**Work task:** Look through the records below for the line holding "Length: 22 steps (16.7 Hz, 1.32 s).". Write it out exactly, with each following line through the line holding "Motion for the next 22".

**Data records:**
*** Block opens ***

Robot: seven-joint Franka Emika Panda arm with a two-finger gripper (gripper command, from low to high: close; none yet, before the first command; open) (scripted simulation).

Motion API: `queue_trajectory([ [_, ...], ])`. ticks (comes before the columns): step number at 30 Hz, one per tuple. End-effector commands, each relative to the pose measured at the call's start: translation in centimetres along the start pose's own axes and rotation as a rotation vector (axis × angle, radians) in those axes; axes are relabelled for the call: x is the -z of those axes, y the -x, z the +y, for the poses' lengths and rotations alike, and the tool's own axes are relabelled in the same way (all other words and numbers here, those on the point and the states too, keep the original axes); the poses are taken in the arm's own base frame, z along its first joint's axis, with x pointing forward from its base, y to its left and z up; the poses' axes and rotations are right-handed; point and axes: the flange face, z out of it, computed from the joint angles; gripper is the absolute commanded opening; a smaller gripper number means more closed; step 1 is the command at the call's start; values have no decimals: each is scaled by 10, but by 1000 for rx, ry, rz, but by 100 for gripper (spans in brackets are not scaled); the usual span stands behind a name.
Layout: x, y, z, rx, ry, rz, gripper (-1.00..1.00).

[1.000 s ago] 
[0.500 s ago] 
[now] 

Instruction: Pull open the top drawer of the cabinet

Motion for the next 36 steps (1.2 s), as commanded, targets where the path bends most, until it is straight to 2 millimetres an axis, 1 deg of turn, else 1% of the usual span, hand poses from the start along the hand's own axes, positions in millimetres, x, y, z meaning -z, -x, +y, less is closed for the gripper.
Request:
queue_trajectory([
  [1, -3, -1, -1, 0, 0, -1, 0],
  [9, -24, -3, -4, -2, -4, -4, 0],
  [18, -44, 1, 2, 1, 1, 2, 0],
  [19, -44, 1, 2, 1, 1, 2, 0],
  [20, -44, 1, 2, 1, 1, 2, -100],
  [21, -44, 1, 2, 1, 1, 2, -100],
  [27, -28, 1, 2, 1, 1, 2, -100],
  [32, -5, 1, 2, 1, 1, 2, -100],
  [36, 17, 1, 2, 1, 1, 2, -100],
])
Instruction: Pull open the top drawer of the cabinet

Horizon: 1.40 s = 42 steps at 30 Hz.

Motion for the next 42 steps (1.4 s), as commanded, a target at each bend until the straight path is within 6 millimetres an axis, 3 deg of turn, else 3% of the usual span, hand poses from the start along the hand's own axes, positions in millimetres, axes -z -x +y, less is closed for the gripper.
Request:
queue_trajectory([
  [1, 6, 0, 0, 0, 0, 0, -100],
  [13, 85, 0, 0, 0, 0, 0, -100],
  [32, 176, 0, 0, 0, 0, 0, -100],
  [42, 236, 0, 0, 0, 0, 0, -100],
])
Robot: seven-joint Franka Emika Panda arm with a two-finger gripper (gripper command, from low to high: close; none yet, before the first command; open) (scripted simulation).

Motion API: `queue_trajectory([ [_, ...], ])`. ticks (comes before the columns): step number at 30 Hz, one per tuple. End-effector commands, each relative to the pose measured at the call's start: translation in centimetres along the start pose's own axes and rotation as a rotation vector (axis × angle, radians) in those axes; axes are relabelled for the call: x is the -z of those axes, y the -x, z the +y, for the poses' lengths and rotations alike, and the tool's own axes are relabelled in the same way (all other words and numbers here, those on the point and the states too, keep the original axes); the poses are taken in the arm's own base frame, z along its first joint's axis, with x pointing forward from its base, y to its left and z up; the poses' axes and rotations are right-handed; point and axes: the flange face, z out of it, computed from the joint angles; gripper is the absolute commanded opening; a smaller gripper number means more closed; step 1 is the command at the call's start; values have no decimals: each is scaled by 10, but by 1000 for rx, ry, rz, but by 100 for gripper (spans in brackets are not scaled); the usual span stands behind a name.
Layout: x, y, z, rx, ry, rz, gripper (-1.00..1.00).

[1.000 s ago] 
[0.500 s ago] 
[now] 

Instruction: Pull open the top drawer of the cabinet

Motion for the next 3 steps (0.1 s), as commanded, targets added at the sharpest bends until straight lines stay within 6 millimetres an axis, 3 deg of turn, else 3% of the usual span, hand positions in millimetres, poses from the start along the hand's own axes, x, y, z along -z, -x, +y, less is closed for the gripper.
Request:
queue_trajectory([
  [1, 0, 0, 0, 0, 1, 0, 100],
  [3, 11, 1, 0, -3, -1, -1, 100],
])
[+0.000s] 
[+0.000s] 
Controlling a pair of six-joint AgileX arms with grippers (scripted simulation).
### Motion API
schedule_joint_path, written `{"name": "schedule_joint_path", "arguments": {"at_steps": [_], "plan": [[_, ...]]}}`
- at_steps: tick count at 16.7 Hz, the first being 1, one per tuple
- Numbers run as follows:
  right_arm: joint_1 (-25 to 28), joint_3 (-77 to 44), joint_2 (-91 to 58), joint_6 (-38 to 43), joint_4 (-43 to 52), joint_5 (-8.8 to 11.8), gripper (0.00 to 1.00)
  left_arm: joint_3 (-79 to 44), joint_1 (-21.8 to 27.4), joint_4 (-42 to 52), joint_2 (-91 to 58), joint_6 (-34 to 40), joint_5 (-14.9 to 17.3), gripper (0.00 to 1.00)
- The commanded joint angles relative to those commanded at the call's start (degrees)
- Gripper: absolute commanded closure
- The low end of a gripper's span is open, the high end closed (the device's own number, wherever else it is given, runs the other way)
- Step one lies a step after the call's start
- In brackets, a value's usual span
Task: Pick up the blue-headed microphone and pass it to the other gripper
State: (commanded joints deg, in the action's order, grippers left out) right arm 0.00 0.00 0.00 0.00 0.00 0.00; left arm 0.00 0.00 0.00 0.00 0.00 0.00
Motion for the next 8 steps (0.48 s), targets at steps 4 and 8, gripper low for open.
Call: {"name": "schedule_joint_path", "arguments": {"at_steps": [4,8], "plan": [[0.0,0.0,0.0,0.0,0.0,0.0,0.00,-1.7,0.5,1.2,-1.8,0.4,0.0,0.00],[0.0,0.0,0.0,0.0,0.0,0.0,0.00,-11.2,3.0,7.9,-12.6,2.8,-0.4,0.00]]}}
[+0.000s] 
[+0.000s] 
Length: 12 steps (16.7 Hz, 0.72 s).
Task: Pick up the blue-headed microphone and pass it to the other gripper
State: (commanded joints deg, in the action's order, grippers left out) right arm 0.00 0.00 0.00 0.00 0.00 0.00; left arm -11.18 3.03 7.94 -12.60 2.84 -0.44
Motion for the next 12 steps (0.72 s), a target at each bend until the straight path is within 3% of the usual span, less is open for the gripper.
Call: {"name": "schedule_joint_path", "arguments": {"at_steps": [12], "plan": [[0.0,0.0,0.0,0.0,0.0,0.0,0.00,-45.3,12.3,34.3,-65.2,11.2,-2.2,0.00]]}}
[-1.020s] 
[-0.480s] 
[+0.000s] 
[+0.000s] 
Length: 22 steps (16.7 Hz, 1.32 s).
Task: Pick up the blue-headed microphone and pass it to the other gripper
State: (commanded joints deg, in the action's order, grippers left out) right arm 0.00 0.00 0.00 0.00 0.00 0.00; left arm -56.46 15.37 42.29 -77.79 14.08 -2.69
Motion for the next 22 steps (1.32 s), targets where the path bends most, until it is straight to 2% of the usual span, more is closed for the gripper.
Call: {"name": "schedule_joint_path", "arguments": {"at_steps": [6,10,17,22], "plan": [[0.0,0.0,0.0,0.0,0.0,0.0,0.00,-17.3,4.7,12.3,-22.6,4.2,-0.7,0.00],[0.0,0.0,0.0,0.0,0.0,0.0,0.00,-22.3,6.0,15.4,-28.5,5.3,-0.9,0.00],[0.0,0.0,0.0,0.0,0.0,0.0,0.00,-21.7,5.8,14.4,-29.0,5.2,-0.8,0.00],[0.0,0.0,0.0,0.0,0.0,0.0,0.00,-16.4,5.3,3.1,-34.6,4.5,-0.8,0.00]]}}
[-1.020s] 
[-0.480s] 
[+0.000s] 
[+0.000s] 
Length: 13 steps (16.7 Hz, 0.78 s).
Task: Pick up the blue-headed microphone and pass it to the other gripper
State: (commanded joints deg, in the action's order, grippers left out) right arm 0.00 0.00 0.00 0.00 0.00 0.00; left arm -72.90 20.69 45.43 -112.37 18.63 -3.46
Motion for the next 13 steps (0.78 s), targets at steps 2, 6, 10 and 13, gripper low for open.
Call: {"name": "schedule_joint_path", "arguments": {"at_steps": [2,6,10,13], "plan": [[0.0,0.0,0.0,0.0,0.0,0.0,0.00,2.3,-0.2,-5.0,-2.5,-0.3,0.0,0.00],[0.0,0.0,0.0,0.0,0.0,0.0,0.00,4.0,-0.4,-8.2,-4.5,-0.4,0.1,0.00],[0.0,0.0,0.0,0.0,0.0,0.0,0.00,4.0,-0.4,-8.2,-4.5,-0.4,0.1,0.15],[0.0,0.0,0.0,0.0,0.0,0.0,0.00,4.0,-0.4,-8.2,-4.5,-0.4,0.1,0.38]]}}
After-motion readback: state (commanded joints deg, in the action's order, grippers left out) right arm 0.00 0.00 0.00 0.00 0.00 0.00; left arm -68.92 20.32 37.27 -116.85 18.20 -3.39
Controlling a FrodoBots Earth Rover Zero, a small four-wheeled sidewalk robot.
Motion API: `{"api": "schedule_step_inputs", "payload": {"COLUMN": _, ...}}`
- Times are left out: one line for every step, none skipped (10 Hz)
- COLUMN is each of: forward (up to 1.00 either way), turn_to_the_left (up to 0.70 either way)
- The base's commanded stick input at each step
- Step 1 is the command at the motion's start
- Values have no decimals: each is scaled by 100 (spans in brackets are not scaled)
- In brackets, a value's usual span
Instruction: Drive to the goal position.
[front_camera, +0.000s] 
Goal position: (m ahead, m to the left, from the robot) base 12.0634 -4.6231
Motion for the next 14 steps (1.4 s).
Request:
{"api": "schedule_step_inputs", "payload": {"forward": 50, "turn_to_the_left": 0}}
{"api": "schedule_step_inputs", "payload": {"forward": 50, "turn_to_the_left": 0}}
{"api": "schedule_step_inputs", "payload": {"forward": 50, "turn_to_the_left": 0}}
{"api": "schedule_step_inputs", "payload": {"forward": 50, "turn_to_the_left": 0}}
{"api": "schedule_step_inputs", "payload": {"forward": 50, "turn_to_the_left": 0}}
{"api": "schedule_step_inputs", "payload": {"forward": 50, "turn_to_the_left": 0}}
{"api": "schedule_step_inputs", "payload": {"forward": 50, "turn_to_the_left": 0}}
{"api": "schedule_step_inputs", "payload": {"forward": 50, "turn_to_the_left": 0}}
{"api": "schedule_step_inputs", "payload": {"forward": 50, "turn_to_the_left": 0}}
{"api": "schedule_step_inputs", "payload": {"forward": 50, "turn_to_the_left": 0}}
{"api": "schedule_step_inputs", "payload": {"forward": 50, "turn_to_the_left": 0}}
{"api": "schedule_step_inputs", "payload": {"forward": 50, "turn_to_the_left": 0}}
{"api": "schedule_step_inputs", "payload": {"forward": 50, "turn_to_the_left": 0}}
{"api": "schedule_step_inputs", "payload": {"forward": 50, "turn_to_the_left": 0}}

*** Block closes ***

**Solution to this task:**
Length: 22 steps (16.7 Hz, 1.32 s).
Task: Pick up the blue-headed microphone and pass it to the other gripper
State: (commanded joints deg, in the action's order, grippers left out) right arm 0.00 0.00 0.00 0.00 0.00 0.00; left arm -56.46 15.37 42.29 -77.79 14.08 -2.69
Motion for the next 22 steps (1.32 s), targets where the path bends most, until it is straight to 2% of the usual span, more is closed for the gripper.

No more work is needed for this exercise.